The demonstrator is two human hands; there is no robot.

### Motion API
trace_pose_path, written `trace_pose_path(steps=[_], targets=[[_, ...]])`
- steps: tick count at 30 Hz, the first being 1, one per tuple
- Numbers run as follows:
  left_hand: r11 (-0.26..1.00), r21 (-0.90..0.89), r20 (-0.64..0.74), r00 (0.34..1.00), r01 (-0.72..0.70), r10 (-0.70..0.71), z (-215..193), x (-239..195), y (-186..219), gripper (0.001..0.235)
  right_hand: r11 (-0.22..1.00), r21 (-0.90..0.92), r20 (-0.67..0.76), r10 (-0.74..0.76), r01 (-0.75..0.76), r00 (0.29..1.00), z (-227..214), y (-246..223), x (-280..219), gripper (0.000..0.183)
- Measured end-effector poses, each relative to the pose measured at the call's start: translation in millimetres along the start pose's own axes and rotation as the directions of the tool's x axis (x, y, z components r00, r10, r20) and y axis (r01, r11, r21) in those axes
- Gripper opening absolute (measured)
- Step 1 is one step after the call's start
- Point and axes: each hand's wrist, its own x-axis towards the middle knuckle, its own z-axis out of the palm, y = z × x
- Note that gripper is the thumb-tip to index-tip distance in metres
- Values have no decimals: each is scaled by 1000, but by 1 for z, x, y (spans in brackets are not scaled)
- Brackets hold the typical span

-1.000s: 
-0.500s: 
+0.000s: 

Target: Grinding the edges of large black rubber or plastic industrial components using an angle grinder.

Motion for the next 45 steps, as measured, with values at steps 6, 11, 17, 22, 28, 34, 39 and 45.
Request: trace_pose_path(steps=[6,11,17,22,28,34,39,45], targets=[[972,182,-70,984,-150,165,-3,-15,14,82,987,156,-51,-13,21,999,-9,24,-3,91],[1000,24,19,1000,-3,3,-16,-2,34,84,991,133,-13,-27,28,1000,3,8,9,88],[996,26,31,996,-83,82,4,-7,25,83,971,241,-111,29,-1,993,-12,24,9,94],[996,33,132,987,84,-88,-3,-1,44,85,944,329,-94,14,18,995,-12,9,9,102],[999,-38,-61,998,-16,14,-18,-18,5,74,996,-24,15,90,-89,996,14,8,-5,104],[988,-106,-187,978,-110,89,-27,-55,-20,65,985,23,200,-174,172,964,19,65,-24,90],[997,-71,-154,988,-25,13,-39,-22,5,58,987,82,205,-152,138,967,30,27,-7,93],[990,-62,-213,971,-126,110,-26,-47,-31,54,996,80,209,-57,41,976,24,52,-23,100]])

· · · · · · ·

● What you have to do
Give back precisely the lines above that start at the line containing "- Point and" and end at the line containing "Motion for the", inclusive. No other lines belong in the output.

● Response to the task
- Point and axes: each hand's wrist, its own x-axis towards the middle knuckle, its own z-axis out of the palm, y = z × x
- Note that gripper is the thumb-tip to index-tip distance in metres
- Values have no decimals: each is scaled by 1000, but by 1 for z, x, y (spans in brackets are not scaled)
- Brackets hold the typical span

-1.000s: 
-0.500s: 
+0.000s: 

Target: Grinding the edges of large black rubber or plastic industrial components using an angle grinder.

Motion for the next 45 steps, as measured, with values at steps 6, 11, 17, 22, 28, 34, 39 and 45.

The exercise is finished.